2) When the unilateral VA was occluded with hypotension, immunohistochemical staining of the dendrites decreased around the VN only, while staining CN neurons did not change. When the basilar artery was occluded with a trap, VN staining decreased more than that of CN.
3) As a result of unilateral VN occlusion, the ipsilateral caloric nystagmus decreased, but the ABR did not change. When hypotension was added, the former decreased more markedly, while the latency of the latter was prolonged.
2. Reaction of VN in ischemia models
1) The activity of ipsilateral VN neurons was decreased more by the unilateral VA occlusion plus hypotension than by unilateral VA occlusion alone. The severity of disturbance was greater in the presence of VA stenosis than with VA occlusion.
2) Release of glutamic acid in the VN did not change in the presence of the unilateral VA occlusion, but increased when hypotension was added.
3) The glucose utilization response in the VN following stimulation of the ipsilateral inner ear with cold water was inhibited by unilateral VA occlusion combined with hypotension.

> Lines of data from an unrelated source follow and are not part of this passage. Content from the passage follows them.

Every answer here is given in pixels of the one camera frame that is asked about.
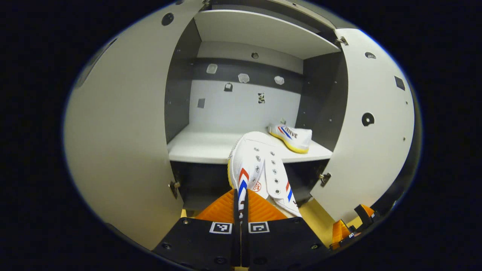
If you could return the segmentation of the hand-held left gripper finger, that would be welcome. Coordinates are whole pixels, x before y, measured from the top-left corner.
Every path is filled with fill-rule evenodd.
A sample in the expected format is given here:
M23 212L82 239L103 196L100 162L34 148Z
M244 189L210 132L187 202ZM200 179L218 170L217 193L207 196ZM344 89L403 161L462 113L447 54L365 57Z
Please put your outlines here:
M240 264L238 193L231 189L197 217L183 217L153 249L186 269L232 269Z
M331 256L303 218L288 218L251 190L245 209L241 263L248 269L316 269Z

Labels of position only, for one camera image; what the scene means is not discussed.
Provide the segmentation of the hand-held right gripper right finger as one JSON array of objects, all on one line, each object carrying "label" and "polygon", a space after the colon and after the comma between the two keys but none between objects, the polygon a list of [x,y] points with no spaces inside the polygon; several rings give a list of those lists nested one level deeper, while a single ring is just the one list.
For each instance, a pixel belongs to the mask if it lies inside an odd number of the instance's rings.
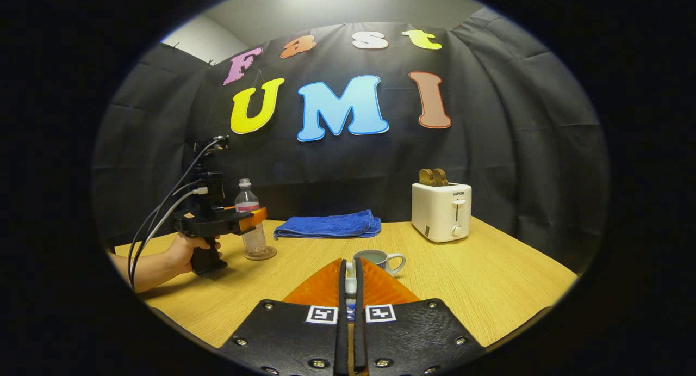
[{"label": "hand-held right gripper right finger", "polygon": [[356,257],[355,371],[365,376],[444,376],[484,347],[438,298],[421,300]]}]

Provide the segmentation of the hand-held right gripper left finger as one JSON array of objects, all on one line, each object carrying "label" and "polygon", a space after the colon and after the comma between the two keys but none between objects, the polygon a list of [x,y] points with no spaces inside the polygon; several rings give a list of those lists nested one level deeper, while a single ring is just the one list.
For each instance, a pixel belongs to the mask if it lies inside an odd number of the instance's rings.
[{"label": "hand-held right gripper left finger", "polygon": [[345,274],[338,258],[285,299],[261,300],[220,352],[263,376],[347,376]]}]

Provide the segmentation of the clear plastic water bottle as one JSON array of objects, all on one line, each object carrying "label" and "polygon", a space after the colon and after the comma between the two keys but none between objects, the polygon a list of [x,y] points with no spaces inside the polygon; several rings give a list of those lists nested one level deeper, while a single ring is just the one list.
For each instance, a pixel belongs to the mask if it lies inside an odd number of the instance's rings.
[{"label": "clear plastic water bottle", "polygon": [[[237,212],[250,212],[260,208],[259,199],[251,189],[251,180],[241,178],[239,180],[239,193],[234,198],[234,209]],[[245,256],[252,260],[261,260],[266,252],[266,239],[263,224],[256,225],[256,229],[242,235],[245,244]]]}]

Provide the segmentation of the white blue-patterned teacup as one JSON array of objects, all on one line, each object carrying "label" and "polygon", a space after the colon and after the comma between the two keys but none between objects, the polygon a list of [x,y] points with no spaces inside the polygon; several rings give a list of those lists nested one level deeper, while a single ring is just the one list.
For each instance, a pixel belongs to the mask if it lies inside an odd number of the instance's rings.
[{"label": "white blue-patterned teacup", "polygon": [[[405,266],[407,259],[403,254],[386,254],[383,250],[361,250],[353,255],[353,258],[361,258],[365,261],[372,262],[376,266],[386,271],[390,276],[396,276],[398,272]],[[397,267],[391,267],[390,262],[397,259],[400,263]]]}]

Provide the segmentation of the blue towel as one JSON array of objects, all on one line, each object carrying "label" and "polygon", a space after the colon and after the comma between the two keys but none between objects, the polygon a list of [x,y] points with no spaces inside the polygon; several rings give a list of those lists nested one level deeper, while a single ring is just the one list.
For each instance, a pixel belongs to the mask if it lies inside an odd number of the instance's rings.
[{"label": "blue towel", "polygon": [[330,217],[291,217],[276,227],[275,240],[283,238],[328,239],[374,237],[381,232],[381,218],[371,210]]}]

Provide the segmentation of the white toaster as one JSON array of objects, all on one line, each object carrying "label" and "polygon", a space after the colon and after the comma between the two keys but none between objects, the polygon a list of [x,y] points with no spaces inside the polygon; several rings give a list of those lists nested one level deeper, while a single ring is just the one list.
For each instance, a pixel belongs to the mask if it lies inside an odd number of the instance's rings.
[{"label": "white toaster", "polygon": [[428,240],[444,243],[470,233],[473,190],[464,183],[411,185],[411,225]]}]

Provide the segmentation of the black backdrop cloth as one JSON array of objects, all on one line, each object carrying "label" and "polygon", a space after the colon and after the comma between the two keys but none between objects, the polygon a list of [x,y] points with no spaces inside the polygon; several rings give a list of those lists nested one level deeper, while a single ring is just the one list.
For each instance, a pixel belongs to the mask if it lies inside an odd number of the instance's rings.
[{"label": "black backdrop cloth", "polygon": [[214,65],[167,44],[107,106],[94,153],[95,221],[120,245],[174,187],[193,145],[226,204],[250,178],[273,220],[371,210],[411,218],[418,170],[473,188],[473,217],[573,272],[606,222],[609,164],[593,105],[567,67],[489,9],[458,27],[355,22],[242,48]]}]

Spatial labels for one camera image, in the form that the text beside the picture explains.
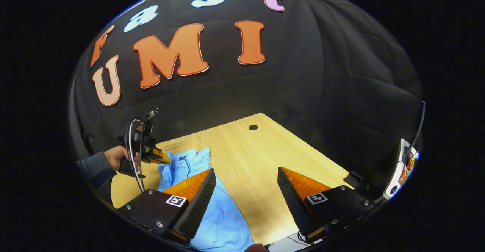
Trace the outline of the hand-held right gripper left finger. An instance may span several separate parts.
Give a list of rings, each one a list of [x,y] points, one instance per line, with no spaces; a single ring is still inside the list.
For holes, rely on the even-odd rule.
[[[118,208],[144,230],[180,245],[189,245],[204,217],[213,191],[213,168],[198,173],[163,192],[149,189]]]

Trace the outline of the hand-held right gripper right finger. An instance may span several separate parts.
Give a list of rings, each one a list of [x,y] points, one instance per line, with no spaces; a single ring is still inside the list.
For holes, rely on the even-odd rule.
[[[330,188],[279,167],[277,183],[302,240],[329,241],[359,224],[378,204],[346,185]]]

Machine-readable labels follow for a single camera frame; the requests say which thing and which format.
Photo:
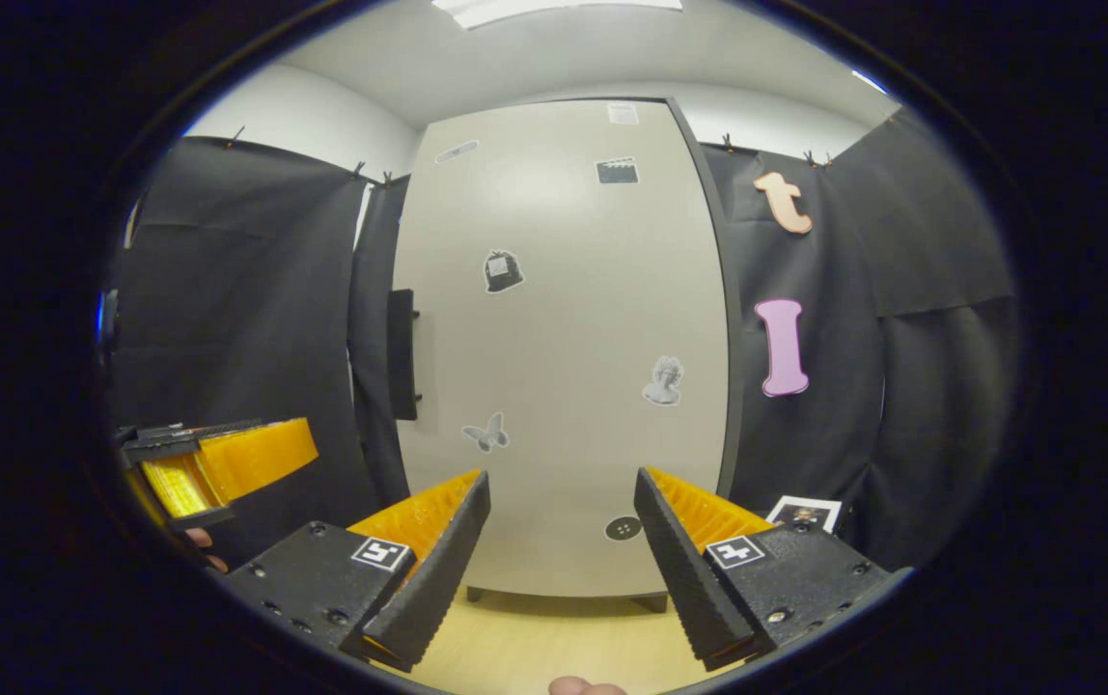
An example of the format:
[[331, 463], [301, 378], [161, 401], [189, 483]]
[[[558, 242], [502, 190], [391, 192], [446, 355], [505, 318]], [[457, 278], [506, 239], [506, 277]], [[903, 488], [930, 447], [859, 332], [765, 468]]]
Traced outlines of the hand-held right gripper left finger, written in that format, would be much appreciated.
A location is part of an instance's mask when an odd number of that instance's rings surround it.
[[326, 653], [409, 672], [456, 597], [489, 511], [488, 474], [470, 470], [347, 528], [312, 520], [226, 585]]

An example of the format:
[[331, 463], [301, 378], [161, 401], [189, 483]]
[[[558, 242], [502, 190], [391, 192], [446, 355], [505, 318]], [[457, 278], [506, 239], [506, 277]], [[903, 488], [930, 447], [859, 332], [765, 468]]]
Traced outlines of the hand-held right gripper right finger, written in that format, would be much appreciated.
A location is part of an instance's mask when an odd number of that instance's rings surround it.
[[813, 517], [773, 524], [652, 466], [635, 476], [633, 505], [683, 633], [709, 672], [800, 647], [910, 575], [864, 558]]

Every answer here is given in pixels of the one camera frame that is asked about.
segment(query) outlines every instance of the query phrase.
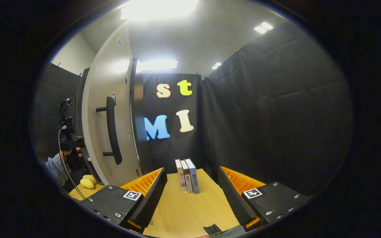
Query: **upright book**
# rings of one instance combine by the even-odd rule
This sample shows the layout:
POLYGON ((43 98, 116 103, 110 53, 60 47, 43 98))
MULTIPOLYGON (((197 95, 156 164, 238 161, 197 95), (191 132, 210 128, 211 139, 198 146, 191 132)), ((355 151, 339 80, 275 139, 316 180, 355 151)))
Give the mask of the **upright book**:
POLYGON ((183 167, 183 173, 185 175, 186 188, 188 189, 188 193, 193 193, 192 190, 192 182, 191 182, 191 174, 189 173, 189 167, 187 166, 185 161, 180 161, 183 167))
POLYGON ((190 180, 192 181, 192 189, 194 194, 199 193, 198 176, 196 175, 196 167, 191 159, 186 159, 186 164, 189 167, 190 180))
POLYGON ((177 173, 179 175, 179 181, 180 181, 180 186, 182 187, 182 191, 186 192, 186 181, 185 181, 185 175, 183 173, 183 167, 182 163, 180 163, 180 160, 175 160, 176 161, 176 167, 177 167, 177 173))

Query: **white wall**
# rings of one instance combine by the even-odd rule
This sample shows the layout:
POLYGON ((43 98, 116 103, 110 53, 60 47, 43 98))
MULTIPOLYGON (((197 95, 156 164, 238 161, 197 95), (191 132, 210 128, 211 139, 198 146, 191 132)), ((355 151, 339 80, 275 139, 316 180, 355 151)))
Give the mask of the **white wall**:
POLYGON ((79 33, 62 47, 51 63, 60 64, 60 68, 79 75, 91 66, 96 54, 82 33, 79 33))

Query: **ceiling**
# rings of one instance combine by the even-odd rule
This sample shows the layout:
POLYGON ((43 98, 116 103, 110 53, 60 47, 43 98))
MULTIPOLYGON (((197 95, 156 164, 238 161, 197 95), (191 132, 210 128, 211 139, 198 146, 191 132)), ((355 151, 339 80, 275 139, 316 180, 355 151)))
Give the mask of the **ceiling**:
MULTIPOLYGON (((198 72, 205 76, 213 71, 211 68, 216 62, 223 62, 238 48, 262 37, 254 27, 263 21, 278 26, 287 20, 251 1, 200 0, 195 11, 187 16, 172 20, 130 21, 130 46, 133 57, 141 62, 178 60, 176 69, 159 72, 198 72)), ((119 9, 108 12, 83 29, 83 37, 98 52, 120 22, 119 9)))

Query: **blue sleeve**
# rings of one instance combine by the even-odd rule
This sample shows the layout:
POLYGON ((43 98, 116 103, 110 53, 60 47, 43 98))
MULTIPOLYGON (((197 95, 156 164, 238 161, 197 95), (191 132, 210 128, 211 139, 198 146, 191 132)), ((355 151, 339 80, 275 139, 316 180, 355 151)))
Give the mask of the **blue sleeve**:
POLYGON ((68 175, 65 173, 62 161, 59 157, 59 154, 54 156, 54 158, 48 158, 48 161, 45 162, 45 167, 48 172, 51 174, 53 179, 57 181, 60 186, 63 186, 68 180, 68 175))

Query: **person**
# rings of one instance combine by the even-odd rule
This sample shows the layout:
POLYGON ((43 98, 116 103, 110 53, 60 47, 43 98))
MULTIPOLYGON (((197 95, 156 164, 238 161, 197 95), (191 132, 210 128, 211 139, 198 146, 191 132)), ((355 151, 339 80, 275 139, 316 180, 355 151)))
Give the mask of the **person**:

3. Comparison between the VN area and the inner ear
1) When the unilateral VA was occluded, the activity of the ipsilateral VN neurons decreased, but the activity of neurons in the vestibular ganglion (VG) showed no change.
2) As a result of VA occlusion combined with hypotension, the caloric nystagmus test showed CP in all cases, but the ABR did not any change in the I wave.
3) In the absence of VA occlusion, control of blood flow was better in the brainstem than in the inner ear. However, in the presence of unilateral VA occlusion, control was more severely disturbed in the brainstem than in the inner ear.
4. The above experimental results showed that the VN is injured more easily than the CN or inner ear in the presence of VA occlusion plus hypotension. We conclude that the susceptibility of the VN to ischemia leads to the onset of dizziness in hemodynamic VBI.